In the records below, which lines include "wrapper"? Copy them.

___ Source data ___

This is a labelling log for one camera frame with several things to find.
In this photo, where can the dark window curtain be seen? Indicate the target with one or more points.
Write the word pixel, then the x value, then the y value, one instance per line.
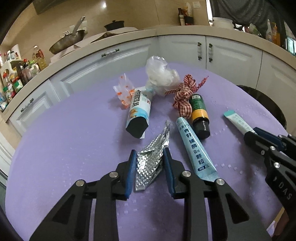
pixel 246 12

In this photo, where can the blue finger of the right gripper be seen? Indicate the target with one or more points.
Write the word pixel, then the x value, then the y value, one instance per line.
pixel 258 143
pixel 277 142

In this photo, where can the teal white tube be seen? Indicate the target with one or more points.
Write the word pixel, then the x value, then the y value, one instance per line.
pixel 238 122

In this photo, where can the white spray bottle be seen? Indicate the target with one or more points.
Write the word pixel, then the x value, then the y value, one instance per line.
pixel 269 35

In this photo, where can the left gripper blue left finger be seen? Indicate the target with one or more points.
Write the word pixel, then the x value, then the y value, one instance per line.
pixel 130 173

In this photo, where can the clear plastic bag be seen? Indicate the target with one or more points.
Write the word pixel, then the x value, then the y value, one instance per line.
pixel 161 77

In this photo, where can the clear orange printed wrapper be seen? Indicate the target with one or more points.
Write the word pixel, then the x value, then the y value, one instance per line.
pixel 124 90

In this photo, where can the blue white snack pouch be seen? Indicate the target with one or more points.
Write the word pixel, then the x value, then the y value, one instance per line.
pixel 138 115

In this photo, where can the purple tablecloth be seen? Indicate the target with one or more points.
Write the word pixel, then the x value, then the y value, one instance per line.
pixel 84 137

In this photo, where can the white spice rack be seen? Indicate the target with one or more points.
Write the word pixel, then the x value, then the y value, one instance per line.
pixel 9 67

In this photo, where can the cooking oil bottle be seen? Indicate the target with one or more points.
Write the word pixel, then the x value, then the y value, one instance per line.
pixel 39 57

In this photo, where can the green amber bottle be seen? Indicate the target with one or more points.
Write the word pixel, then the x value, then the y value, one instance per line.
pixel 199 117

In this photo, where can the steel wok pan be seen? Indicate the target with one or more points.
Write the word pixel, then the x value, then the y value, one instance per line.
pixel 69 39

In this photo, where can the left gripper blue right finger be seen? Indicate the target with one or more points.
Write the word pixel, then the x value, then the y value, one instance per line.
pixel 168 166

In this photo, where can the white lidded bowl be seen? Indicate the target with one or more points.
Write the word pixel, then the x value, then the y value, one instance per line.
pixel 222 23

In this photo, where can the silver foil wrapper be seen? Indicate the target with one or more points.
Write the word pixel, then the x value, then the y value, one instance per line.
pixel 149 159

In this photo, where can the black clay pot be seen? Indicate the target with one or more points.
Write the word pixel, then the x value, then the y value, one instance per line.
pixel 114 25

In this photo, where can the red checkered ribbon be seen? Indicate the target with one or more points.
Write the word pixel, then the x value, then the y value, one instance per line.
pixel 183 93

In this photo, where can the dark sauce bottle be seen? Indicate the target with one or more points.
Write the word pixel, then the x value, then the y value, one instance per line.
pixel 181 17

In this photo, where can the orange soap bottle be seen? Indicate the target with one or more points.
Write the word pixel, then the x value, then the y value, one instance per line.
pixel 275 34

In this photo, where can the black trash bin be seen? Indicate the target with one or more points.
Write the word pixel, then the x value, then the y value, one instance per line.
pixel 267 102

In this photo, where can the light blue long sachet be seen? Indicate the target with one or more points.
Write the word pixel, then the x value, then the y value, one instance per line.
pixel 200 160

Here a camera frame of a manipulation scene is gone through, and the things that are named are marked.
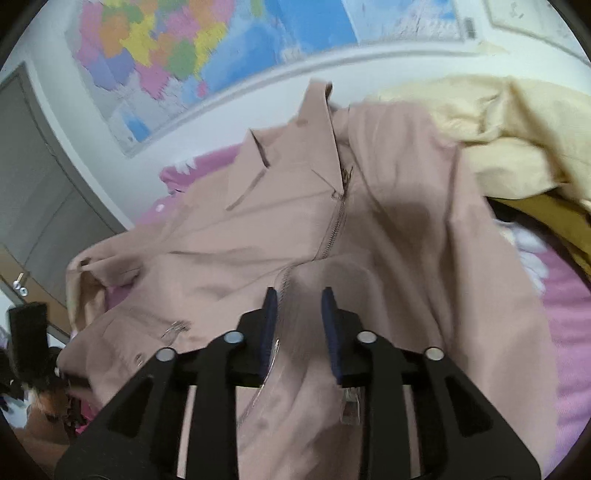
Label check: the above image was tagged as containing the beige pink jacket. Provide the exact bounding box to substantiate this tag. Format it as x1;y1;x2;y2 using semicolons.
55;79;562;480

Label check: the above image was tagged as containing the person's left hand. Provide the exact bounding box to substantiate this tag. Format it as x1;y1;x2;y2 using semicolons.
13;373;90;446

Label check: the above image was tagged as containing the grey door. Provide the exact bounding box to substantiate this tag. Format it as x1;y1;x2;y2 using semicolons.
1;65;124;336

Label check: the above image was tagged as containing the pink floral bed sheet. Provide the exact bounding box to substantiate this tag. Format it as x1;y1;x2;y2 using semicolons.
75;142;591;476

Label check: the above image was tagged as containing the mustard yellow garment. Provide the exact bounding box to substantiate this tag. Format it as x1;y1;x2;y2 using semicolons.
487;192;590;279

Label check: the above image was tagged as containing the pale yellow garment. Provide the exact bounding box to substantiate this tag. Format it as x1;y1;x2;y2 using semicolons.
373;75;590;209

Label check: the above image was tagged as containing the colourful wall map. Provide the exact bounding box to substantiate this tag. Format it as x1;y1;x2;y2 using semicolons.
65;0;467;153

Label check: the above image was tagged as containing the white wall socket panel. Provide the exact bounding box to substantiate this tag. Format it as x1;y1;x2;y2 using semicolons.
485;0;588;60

___
___ Source data ___

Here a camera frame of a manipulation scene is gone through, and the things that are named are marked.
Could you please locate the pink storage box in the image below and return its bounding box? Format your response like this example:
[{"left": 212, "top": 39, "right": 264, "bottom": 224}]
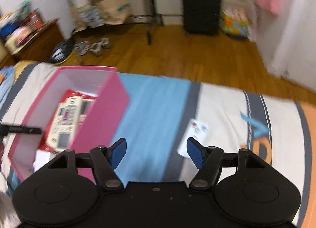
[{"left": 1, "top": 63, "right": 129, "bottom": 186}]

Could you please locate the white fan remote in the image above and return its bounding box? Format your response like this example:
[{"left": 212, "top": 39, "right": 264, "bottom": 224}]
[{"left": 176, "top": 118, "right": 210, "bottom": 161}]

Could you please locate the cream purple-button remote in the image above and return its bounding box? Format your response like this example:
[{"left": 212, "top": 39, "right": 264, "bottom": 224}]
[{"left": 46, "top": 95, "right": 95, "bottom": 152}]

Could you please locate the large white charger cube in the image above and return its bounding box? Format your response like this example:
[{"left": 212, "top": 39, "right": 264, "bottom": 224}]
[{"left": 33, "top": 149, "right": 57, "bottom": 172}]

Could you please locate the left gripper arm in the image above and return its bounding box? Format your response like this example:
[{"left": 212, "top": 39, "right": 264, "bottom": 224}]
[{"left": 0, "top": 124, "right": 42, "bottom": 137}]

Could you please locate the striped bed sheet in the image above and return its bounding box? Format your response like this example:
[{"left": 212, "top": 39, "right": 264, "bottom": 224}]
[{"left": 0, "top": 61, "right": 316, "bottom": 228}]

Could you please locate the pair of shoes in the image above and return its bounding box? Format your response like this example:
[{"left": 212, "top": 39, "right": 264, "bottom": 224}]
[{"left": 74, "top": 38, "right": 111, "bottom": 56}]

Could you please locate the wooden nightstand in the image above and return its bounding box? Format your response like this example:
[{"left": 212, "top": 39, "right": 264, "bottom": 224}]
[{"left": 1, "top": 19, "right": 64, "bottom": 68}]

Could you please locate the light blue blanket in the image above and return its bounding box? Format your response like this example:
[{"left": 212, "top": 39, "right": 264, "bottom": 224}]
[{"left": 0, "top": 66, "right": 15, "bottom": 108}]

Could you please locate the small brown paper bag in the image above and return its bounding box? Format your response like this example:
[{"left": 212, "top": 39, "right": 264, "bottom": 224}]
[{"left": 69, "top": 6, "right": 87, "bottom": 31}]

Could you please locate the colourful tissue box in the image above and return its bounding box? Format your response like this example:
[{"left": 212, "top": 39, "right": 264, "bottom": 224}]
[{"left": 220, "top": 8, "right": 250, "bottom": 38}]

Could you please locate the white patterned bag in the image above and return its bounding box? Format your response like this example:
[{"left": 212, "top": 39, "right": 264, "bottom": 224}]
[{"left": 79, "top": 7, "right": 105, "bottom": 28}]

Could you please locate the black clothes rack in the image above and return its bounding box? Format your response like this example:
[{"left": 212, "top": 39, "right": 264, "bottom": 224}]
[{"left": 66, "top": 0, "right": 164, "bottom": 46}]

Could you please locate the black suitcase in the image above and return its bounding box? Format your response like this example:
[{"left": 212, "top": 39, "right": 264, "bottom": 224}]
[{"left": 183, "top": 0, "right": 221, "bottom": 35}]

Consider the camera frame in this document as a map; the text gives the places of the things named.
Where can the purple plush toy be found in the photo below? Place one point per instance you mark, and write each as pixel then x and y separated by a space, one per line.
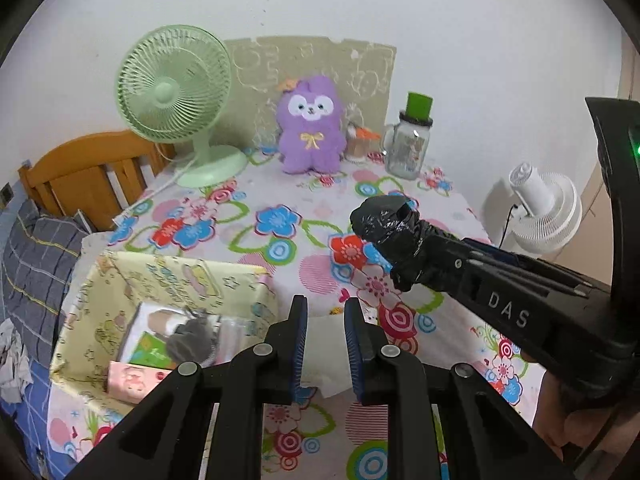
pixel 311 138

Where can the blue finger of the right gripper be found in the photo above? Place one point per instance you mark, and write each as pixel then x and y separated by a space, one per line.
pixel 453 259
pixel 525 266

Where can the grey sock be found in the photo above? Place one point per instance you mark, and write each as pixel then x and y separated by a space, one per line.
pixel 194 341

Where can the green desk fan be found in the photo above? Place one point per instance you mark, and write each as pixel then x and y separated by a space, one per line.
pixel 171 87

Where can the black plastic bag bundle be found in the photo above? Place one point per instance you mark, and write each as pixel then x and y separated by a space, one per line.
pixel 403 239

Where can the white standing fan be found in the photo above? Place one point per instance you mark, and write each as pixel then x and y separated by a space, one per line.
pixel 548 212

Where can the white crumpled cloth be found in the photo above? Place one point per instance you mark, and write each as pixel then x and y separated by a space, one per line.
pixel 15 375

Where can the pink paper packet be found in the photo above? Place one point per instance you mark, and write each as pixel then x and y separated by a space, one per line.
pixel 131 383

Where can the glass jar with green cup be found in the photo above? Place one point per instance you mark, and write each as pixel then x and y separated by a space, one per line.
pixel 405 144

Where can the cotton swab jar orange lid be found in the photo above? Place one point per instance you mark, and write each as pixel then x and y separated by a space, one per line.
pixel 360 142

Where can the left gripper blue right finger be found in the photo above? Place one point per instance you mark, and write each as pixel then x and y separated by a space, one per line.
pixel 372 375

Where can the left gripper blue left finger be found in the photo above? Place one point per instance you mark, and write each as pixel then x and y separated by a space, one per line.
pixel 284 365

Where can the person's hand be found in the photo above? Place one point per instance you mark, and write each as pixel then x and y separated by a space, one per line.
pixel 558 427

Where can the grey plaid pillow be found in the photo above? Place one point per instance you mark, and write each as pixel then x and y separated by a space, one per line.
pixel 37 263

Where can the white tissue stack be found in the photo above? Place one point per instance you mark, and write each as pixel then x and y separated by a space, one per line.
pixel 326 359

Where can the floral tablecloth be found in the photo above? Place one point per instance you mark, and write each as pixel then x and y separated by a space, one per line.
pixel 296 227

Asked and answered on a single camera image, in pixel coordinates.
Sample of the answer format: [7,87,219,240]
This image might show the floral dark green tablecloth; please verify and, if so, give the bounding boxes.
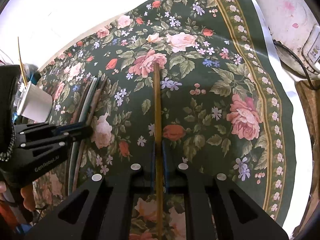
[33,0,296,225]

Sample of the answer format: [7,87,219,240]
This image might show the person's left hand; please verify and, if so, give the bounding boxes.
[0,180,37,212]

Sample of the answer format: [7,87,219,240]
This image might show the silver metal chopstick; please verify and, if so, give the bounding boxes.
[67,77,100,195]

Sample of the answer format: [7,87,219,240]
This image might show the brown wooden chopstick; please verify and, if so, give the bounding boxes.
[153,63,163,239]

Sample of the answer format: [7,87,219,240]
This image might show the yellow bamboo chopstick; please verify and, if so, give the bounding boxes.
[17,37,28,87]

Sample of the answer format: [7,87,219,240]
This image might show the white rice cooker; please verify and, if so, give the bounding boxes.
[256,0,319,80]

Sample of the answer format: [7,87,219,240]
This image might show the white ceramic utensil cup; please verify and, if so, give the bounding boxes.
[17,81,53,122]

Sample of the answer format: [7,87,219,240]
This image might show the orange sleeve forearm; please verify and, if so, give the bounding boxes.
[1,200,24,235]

___

**Reply to the exercise:**
In this photo, where can the clear orange printed wrapper be seen? Indicate the target with one or more points.
In this photo, where can the silver foil wrapper be seen? Indicate the target with one or more points.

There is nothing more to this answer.